Histoire d’une loi ou négationnisme d’Etat

par Emile Red
mercredi 18 octobre 2006

Alors que Stockholm encense de son prix Nobel le grand écrivain turc Orhan Pamuk, nos députés s’épanchent sur le génocide arménien.

Comme ce fut le cas pour la loi sur la colonisation, il y a peu, nos députés se substituent une nouvelle fois aux historiens en légiférant sur un évènement qui ne concerne en rien notre pays, notre nation, notre civilisation ou notre tradition. D’aucuns pourraient soumettre la comparaison avec la Schoa qui en son temps fut sujet aussi à législation, pourtant en ce cas l’implication française était flagrante autant dans ses responsabilités que par ses victimes.

On est en droit de se demander pourquoi s’arrêter aux seuls Arméniens, alors que souffrent encore dans leur chair des milliers de Cambodgiens pour lesquels notre pays n’est point exempt de responsabilités. Pourquoi, non plus, ne pas dénoncer les multiples génocides des natifs américains, et pourquoi pas celui des Boers qui étrennèrent les premiers camps de concentration.

Pourquoi donc la France ne dénonce-t-elle pas aussi son implication au Rwanda ?

Reconnaître des évènements historiques n’est, en soi, aucunement répréhensible ; il en va tout autrement lorsque des élus décident d’en faire un acte judiciaire mettant en cause le droit fondamental inscrit dans notre constitution.

La liberté d’expression est un outil d’historien, quand on la muselle, on décrète un anathème sur le travail de recouvrement de l’histoire. Et pourtant, qui peut dire ce que fut ce génocide, combien il y eut de victimes, quelles en furent les causes ?
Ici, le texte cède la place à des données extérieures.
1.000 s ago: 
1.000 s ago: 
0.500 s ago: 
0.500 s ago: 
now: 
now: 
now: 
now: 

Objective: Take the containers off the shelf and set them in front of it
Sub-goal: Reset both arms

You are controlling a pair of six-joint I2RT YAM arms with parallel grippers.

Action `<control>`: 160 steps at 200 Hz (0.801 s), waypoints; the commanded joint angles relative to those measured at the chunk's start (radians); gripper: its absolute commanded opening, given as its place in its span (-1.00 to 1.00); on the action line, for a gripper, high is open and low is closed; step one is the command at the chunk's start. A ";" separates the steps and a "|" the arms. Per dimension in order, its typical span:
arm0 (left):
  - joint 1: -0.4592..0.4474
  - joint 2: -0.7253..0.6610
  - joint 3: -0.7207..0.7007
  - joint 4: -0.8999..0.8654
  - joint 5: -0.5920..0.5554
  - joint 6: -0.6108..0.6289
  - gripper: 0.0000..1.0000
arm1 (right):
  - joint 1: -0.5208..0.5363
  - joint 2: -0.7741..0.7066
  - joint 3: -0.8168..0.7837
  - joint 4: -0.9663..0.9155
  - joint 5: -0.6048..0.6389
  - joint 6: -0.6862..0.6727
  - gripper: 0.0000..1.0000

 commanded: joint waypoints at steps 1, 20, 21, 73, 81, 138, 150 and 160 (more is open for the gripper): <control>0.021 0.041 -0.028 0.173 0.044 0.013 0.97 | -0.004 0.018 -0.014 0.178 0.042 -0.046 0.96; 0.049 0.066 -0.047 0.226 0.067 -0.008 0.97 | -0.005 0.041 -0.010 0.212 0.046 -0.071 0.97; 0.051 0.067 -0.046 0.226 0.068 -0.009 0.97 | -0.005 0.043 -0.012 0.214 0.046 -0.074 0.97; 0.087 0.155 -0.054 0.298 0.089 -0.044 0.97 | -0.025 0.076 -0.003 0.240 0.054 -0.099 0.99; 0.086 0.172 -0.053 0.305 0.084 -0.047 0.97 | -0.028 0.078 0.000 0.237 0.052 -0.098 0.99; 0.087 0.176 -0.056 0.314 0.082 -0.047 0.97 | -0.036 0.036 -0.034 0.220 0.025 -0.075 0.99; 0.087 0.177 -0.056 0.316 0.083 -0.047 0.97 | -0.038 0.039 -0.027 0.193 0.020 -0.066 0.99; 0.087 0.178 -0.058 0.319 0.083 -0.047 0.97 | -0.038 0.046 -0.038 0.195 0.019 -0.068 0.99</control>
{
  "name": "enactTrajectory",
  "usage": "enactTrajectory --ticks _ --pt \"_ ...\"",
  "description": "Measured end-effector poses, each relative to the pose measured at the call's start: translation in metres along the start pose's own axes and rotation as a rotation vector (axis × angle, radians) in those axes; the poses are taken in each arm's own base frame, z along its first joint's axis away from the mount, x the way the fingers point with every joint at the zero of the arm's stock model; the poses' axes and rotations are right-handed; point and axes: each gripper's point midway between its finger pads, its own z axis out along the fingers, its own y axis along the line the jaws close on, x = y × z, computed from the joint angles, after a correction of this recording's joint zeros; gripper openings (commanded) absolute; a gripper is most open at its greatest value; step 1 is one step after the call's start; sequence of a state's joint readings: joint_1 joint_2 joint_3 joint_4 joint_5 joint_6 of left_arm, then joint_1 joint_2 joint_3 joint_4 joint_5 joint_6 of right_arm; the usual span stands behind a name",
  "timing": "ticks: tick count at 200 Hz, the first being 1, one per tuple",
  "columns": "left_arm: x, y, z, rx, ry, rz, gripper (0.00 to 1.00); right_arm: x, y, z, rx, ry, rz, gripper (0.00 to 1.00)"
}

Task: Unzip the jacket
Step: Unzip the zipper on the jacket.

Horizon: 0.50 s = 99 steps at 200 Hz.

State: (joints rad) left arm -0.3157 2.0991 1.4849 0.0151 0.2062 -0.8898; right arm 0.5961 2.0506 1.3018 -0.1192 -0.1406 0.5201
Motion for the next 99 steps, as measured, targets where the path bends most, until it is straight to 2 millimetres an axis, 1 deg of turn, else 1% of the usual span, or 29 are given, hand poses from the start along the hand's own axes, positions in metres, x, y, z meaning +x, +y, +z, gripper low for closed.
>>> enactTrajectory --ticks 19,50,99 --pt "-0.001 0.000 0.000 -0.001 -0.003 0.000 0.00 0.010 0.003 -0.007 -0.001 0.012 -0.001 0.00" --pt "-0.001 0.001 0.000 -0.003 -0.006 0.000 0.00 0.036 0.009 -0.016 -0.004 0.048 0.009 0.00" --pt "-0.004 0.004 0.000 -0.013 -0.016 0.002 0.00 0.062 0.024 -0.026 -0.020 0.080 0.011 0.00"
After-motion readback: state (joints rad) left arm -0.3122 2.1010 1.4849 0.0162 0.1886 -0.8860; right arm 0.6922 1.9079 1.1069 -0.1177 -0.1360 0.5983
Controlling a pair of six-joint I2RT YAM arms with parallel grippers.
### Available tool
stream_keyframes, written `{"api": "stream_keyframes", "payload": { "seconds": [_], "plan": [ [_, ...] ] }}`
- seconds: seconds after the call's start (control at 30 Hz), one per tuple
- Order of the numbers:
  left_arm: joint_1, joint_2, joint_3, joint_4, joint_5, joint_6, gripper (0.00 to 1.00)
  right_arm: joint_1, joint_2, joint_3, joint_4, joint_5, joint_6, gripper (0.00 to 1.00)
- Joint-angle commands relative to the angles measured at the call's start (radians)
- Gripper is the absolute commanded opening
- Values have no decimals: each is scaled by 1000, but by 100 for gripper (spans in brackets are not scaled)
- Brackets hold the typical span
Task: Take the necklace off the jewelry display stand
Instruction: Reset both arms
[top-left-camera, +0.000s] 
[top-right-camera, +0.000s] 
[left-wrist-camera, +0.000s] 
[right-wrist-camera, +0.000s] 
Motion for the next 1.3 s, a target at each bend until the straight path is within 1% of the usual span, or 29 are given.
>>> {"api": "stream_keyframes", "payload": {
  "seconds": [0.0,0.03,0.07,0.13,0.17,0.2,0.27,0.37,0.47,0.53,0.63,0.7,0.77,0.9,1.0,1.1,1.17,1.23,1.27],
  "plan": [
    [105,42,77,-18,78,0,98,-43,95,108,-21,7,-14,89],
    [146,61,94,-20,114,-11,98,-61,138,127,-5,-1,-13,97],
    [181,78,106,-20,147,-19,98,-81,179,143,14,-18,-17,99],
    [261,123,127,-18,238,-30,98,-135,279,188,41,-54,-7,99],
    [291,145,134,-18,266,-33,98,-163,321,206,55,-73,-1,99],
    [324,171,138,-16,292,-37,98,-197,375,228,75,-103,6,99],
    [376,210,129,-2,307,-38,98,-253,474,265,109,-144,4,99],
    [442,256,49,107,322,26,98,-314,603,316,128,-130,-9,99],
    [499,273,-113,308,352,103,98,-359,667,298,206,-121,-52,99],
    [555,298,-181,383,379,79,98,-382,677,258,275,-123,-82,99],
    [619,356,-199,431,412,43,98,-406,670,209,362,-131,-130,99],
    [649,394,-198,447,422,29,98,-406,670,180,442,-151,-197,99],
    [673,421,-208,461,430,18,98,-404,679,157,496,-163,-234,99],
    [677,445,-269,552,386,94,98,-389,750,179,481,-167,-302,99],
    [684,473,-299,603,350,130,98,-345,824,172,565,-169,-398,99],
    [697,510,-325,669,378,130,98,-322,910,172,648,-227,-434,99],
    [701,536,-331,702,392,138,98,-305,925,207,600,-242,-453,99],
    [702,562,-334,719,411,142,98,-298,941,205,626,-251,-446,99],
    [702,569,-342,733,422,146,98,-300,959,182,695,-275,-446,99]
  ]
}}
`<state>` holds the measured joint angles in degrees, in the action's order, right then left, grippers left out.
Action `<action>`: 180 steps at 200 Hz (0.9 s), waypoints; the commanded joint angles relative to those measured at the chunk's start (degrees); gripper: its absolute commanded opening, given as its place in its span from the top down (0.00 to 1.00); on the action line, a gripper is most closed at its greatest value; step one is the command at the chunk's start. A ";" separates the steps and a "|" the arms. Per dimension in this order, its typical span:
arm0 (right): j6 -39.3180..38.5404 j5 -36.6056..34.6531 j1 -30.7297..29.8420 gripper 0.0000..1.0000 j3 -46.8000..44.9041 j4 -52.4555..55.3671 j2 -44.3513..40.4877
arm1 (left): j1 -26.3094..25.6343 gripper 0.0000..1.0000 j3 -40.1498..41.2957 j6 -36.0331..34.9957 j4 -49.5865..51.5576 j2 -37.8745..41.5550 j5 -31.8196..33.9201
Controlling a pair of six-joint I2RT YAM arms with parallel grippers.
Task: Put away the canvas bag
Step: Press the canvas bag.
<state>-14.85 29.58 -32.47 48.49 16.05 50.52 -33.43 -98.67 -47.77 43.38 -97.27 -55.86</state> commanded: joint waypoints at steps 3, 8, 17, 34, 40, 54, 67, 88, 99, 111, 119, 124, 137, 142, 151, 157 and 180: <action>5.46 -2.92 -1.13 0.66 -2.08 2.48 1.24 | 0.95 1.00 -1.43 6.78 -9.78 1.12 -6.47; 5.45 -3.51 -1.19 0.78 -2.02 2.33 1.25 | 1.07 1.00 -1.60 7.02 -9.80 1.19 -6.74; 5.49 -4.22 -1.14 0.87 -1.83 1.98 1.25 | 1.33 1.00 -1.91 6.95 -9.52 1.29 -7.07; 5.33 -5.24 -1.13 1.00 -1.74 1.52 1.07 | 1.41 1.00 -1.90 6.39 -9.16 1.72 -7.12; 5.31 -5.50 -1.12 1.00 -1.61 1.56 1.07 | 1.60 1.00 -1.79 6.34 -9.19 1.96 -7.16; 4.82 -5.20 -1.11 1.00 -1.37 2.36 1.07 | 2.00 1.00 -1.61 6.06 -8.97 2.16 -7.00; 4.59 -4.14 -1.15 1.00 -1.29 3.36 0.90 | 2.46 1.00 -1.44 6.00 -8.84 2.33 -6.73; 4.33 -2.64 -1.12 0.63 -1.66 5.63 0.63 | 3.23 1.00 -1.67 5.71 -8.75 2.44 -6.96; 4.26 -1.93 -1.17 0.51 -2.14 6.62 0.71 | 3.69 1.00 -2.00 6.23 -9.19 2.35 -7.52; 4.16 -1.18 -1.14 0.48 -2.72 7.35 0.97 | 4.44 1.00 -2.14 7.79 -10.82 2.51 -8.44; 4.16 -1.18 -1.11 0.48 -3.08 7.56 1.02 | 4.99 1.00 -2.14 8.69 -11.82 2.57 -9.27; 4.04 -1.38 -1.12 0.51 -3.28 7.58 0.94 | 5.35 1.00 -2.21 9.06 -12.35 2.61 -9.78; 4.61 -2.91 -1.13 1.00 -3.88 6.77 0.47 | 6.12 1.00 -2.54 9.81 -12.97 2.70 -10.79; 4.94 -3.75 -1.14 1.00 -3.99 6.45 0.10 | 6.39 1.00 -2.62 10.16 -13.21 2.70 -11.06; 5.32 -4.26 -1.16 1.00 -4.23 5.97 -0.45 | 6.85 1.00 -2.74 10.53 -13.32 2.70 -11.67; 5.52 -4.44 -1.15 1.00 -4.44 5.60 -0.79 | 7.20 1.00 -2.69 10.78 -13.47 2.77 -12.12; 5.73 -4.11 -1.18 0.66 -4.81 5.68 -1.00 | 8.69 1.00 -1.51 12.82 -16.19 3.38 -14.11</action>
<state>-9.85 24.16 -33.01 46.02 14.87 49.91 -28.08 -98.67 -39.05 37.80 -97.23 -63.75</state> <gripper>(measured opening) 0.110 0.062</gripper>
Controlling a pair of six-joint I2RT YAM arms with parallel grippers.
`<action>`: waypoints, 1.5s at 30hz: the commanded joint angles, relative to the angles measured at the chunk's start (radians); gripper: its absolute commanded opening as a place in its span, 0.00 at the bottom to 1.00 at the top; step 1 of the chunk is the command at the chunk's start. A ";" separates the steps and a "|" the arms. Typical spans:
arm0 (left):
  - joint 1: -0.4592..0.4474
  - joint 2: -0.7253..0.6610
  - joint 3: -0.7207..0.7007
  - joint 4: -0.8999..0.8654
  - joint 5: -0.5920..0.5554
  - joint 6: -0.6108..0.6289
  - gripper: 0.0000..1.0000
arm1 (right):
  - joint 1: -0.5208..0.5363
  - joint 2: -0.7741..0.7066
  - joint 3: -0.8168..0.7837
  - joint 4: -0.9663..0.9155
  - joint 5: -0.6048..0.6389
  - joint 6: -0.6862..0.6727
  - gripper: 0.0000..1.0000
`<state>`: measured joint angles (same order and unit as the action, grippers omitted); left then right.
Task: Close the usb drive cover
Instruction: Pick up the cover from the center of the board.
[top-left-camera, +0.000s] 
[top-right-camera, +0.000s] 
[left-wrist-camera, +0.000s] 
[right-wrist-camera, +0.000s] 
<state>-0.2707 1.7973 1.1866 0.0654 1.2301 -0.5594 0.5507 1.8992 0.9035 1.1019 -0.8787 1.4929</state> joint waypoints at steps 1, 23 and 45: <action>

Dans le monde actuel, où le manichéisme prend le pas sur la vérité, il paraît simple de mettre le peuple turc au ban des accusés, seulement cela fut-il si simple en ces temps troubles de Première Guerre mondiale, les Arméniens n’eurent-ils aucune responsabilité dans ce qu’il advint ?

La loi française nous interdit définitivement de le savoir, sous peine d’amende ou d’emprisonnement ; jamais nous ne saurons les implications du Dashnak arménien aux côtés des alliés et de la Russie durant cette guerre, la chape de plomb est tombée.

Par contre, rien ne nous interdit de prétendre que la Turquie a explicitement reconnu ce génocide à plusieurs reprises, en octobre 1919 à la Conférence de Paris, puis en août 1920 lors du Traité de Sèvres ; on peut regretter, cependant, que lors de la négociation du Traité de Lausanne, en juillet 1923, les alliés n’aient pas exigé pas de nouveau cette reconnaissance d’une manière définitive.

En ce qui concerne le nombre de victimes, aucun accord, les Arméniens avancent 1 500 000 morts, le gouvernement turc entre 500 000 et 600 000, la communauté internationale reconnaîtrait le chiffre arménien comme plausible, pourtant fortement sujet à caution si on fait une simple addition entre la population restante et le nombre de réfugiés partout en Europe et au Moyen-Orient, sachant qu’on estimait la population à 2 200 000 avant 1915.

Trêve d’histoire, nos élus ont réglé le différend de la pire façon, grevant une longue amitié entre nos deux pays. La Turquie aujourd’hui tâche de soigner une gueule de bois infligée par son modèle démocratique qu’est la France, Atatürk doit se retourner dans sa tombe.

Forte de ses 600 000 membres, la communauté arménienne de France a gagné son pari, au mépris de la tradition laïque française qui implique de traiter chaque citoyen dans la plus stricte égalité. Nous nous réveillons avec des citoyens plus citoyens que d’autres, parce que l’histoire de leurs aïeux a franchi les frontières de notre droit ; on ne peut reprocher de garder un souvenir de ses origines, en revanche il devient insupportable que ce souvenir soit érigé en bannière ostentatoire et agisse dans notre société.

Une telle ouverture ne manquera pas, dans l’avenir, de générer une multiplication de ces lois suicidaires, quand les Occitans réclameront la reconnaissance de leur passé cathare et de leurs différences, quand les Bretons manifesteront leur celtitude, et que les Vendéens réclameront des subsides comme dédommagements à leur massacre passé, et aucune raison aujourd’hui ne peut empêcher les Basques de prétendre à un département autonome, et les Corses à un traitement de faveur.

Ce vendredi 13 octobre a signé la "désunité", point ultime de la "désunicité" de la nation française.